**Assignment**
Although the entries hold pictures, only their words are printed back, exactly as given.

■ ■ ■ ■ ■

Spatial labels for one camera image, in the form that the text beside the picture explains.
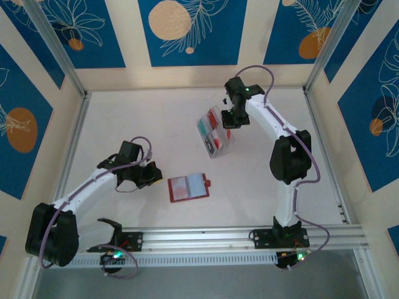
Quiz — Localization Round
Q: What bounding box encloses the clear acrylic card box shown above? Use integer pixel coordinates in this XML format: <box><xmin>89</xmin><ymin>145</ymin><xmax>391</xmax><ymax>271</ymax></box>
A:
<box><xmin>196</xmin><ymin>105</ymin><xmax>235</xmax><ymax>159</ymax></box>

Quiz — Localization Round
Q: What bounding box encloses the red leather card holder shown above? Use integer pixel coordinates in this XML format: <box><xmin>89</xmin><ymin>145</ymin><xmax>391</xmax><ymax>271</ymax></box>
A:
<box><xmin>167</xmin><ymin>173</ymin><xmax>212</xmax><ymax>204</ymax></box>

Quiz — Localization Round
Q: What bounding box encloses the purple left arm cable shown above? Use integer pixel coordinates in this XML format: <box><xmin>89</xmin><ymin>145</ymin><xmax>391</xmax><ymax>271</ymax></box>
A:
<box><xmin>40</xmin><ymin>136</ymin><xmax>154</xmax><ymax>278</ymax></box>

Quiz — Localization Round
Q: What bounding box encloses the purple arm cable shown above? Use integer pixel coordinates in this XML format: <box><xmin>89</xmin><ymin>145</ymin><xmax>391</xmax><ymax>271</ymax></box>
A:
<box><xmin>40</xmin><ymin>136</ymin><xmax>154</xmax><ymax>278</ymax></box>
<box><xmin>234</xmin><ymin>64</ymin><xmax>331</xmax><ymax>260</ymax></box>

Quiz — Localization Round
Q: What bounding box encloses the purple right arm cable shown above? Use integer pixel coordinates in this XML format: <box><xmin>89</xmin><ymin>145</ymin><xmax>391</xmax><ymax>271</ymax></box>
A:
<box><xmin>234</xmin><ymin>64</ymin><xmax>331</xmax><ymax>260</ymax></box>

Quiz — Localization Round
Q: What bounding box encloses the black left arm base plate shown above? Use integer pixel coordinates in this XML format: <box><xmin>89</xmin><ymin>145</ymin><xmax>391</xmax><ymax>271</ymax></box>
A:
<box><xmin>86</xmin><ymin>232</ymin><xmax>144</xmax><ymax>252</ymax></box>

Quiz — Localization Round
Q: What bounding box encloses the aluminium side rail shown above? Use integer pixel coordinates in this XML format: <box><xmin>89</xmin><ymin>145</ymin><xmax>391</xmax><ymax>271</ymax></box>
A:
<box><xmin>45</xmin><ymin>92</ymin><xmax>93</xmax><ymax>231</ymax></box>
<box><xmin>304</xmin><ymin>88</ymin><xmax>352</xmax><ymax>225</ymax></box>

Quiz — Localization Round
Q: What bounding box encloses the aluminium mounting rail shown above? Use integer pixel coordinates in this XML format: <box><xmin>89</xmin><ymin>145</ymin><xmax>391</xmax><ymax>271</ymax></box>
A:
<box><xmin>26</xmin><ymin>225</ymin><xmax>365</xmax><ymax>257</ymax></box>

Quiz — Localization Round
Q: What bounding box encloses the white slotted cable duct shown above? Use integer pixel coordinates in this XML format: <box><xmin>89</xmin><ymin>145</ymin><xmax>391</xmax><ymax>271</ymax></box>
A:
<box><xmin>40</xmin><ymin>252</ymin><xmax>278</xmax><ymax>269</ymax></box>

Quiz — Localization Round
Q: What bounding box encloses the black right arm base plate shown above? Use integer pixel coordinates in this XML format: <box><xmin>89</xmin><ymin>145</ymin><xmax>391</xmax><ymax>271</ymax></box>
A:
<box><xmin>251</xmin><ymin>229</ymin><xmax>311</xmax><ymax>249</ymax></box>

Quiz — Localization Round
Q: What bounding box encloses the aluminium frame post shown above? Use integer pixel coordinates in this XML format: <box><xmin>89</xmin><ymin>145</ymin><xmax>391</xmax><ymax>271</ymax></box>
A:
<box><xmin>23</xmin><ymin>0</ymin><xmax>89</xmax><ymax>98</ymax></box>
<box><xmin>303</xmin><ymin>0</ymin><xmax>365</xmax><ymax>94</ymax></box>

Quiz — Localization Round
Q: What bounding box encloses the aluminium frame leg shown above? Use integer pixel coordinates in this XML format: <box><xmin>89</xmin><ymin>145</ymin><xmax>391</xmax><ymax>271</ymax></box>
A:
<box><xmin>353</xmin><ymin>249</ymin><xmax>386</xmax><ymax>299</ymax></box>
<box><xmin>15</xmin><ymin>255</ymin><xmax>43</xmax><ymax>299</ymax></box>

■ ■ ■ ■ ■

**Exercise result**
Spatial labels for one camera image, in the form that the text beside the picture explains.
Quiz — Localization Round
Q: What bounding box encloses the clear acrylic card box shown above? Use integer pixel coordinates in this XML format: <box><xmin>89</xmin><ymin>145</ymin><xmax>391</xmax><ymax>271</ymax></box>
A:
<box><xmin>196</xmin><ymin>105</ymin><xmax>235</xmax><ymax>159</ymax></box>

Quiz — Localization Round
Q: What bounding box encloses the red leather card holder shown above? Use integer pixel coordinates in this XML format: <box><xmin>89</xmin><ymin>145</ymin><xmax>391</xmax><ymax>271</ymax></box>
A:
<box><xmin>167</xmin><ymin>173</ymin><xmax>212</xmax><ymax>204</ymax></box>

Quiz — Localization Round
Q: What bounding box encloses the purple left arm cable shown above? Use integer pixel coordinates in this XML format: <box><xmin>89</xmin><ymin>145</ymin><xmax>391</xmax><ymax>271</ymax></box>
A:
<box><xmin>40</xmin><ymin>136</ymin><xmax>154</xmax><ymax>278</ymax></box>

Quiz — Localization Round
Q: What bounding box encloses the purple arm cable shown above? Use integer pixel coordinates in this XML format: <box><xmin>89</xmin><ymin>145</ymin><xmax>391</xmax><ymax>271</ymax></box>
A:
<box><xmin>40</xmin><ymin>136</ymin><xmax>154</xmax><ymax>278</ymax></box>
<box><xmin>234</xmin><ymin>64</ymin><xmax>331</xmax><ymax>260</ymax></box>

Quiz — Localization Round
Q: What bounding box encloses the purple right arm cable shown above? Use integer pixel coordinates in this XML format: <box><xmin>89</xmin><ymin>145</ymin><xmax>391</xmax><ymax>271</ymax></box>
A:
<box><xmin>234</xmin><ymin>64</ymin><xmax>331</xmax><ymax>260</ymax></box>

Quiz — Localization Round
Q: What bounding box encloses the black left arm base plate shown above? Use integer pixel coordinates in this XML format: <box><xmin>89</xmin><ymin>145</ymin><xmax>391</xmax><ymax>271</ymax></box>
A:
<box><xmin>86</xmin><ymin>232</ymin><xmax>144</xmax><ymax>252</ymax></box>

Quiz — Localization Round
Q: What bounding box encloses the aluminium side rail shown above? Use integer pixel coordinates in this XML format: <box><xmin>89</xmin><ymin>145</ymin><xmax>391</xmax><ymax>271</ymax></box>
A:
<box><xmin>45</xmin><ymin>92</ymin><xmax>93</xmax><ymax>231</ymax></box>
<box><xmin>304</xmin><ymin>88</ymin><xmax>352</xmax><ymax>225</ymax></box>

Quiz — Localization Round
Q: What bounding box encloses the aluminium mounting rail shown above? Use integer pixel coordinates in this XML format: <box><xmin>89</xmin><ymin>145</ymin><xmax>391</xmax><ymax>271</ymax></box>
A:
<box><xmin>26</xmin><ymin>225</ymin><xmax>365</xmax><ymax>257</ymax></box>

Quiz — Localization Round
Q: What bounding box encloses the white slotted cable duct shown above? Use integer pixel coordinates in this XML format: <box><xmin>89</xmin><ymin>145</ymin><xmax>391</xmax><ymax>271</ymax></box>
A:
<box><xmin>40</xmin><ymin>252</ymin><xmax>278</xmax><ymax>269</ymax></box>

Quiz — Localization Round
Q: What bounding box encloses the black right arm base plate shown above? Use integer pixel coordinates in this XML format: <box><xmin>89</xmin><ymin>145</ymin><xmax>391</xmax><ymax>271</ymax></box>
A:
<box><xmin>251</xmin><ymin>229</ymin><xmax>311</xmax><ymax>249</ymax></box>

Quiz — Localization Round
Q: What bounding box encloses the aluminium frame post shown above? Use integer pixel coordinates in this XML format: <box><xmin>89</xmin><ymin>145</ymin><xmax>391</xmax><ymax>271</ymax></box>
A:
<box><xmin>23</xmin><ymin>0</ymin><xmax>89</xmax><ymax>98</ymax></box>
<box><xmin>303</xmin><ymin>0</ymin><xmax>365</xmax><ymax>94</ymax></box>

Quiz — Localization Round
Q: What bounding box encloses the aluminium frame leg shown above? Use integer pixel coordinates in this XML format: <box><xmin>89</xmin><ymin>145</ymin><xmax>391</xmax><ymax>271</ymax></box>
A:
<box><xmin>353</xmin><ymin>249</ymin><xmax>386</xmax><ymax>299</ymax></box>
<box><xmin>15</xmin><ymin>255</ymin><xmax>43</xmax><ymax>299</ymax></box>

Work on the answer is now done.